▶ Work required: If a line in the listing below has the string "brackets", copy it out.

▶ Given data:
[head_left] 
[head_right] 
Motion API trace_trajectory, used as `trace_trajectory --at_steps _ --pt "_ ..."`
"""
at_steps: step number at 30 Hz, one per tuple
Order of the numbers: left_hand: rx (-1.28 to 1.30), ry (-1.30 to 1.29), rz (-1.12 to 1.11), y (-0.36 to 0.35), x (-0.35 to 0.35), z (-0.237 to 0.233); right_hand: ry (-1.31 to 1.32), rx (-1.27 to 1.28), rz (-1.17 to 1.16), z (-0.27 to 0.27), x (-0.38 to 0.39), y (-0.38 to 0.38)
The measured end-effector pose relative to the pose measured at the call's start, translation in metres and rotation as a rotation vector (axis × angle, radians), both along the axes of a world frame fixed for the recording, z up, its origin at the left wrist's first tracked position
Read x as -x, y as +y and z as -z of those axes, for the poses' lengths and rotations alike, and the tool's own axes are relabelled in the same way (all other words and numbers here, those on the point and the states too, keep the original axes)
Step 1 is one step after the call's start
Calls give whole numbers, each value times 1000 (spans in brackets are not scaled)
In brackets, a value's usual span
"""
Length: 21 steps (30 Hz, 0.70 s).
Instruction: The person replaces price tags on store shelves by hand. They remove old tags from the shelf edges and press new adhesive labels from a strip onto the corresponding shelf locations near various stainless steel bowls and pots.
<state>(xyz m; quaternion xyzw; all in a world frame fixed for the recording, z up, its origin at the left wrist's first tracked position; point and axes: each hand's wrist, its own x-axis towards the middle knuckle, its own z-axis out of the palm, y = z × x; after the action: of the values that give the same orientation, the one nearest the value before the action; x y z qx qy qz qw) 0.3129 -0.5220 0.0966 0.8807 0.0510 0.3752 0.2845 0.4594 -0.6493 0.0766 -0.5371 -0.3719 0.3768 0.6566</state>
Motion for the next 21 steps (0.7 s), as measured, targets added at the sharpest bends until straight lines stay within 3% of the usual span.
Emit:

▶ Result of the task:
Calls give whole numbers, each value times 1000 (spans in brackets are not scaled)
In brackets, a value's usual span

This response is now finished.